Facial Hair Friday: Bushy Beard and Shark’s Teeth

In this Facial Hair Friday photo, Coast Guardsman Kent C. Pompella displays both a bushy beard and shark teeth earrings. His is just one of the many beards featured in a series of Coast Guardsmen at Work in the Records of the U.S. Coast Guard that have been digitized and made available in the National Archives Catalog.

The photograph was released by the Coast Guard’s Public Relations Division with the title “Beaver Chin and Shark’s Teeth—The South Sea Fashion.” Before they were banned, beards weren’t uncommon for Coast Guardsmen, especially those serving in cold climates.

This photo’s caption reads:

Back in the United States from long service in the Far Pacific, Coast Guardsman Kent C. Pompella, boatswain’s mate second class, displays the picturesque facial fashions of the fighting South Sea invader. On his face he sports a 10 months growth of briers and in his ears a pair of shark tooth earrings. Pompella, whose home is Route 3, Arlington, Va., fought in the invasions of Bougainville and the Admiralty Islands. 

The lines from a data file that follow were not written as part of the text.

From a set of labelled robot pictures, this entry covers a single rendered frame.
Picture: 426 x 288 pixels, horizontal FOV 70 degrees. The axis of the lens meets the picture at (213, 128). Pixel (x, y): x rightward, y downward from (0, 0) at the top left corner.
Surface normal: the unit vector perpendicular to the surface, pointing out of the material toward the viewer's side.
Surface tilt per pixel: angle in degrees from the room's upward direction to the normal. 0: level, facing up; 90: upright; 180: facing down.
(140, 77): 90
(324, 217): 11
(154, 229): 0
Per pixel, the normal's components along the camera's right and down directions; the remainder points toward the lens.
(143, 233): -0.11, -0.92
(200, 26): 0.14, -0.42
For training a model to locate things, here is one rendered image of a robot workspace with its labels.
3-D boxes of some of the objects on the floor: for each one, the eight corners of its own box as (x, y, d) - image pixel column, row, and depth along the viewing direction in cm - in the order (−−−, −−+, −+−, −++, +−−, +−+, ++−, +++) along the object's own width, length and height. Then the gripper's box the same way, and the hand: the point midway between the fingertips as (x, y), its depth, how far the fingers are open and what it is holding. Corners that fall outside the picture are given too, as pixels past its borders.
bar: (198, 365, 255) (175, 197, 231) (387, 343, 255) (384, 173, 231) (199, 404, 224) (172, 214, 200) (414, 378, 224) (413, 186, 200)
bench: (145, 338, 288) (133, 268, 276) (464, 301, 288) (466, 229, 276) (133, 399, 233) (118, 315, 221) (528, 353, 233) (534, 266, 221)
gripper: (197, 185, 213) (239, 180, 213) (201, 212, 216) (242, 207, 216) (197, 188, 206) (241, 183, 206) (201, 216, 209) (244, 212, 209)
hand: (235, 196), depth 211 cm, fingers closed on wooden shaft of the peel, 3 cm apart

Despite what the official caption said, Pompella was actually from Arlington, Washington, a Seattle suburb. He was born in 1920 at nearby Bryant, Washington, and joined the U.S. Coast Guard during World War II. After the war, he worked as a pondman at a sawmill back in Washington, and then he and his family moved to California, where he was a commercial fisherman at Moss Landing in Monterey Bay. For his last 20 years he ran the Ferro Motel in Cloverdale, California. Pompella died in 2000.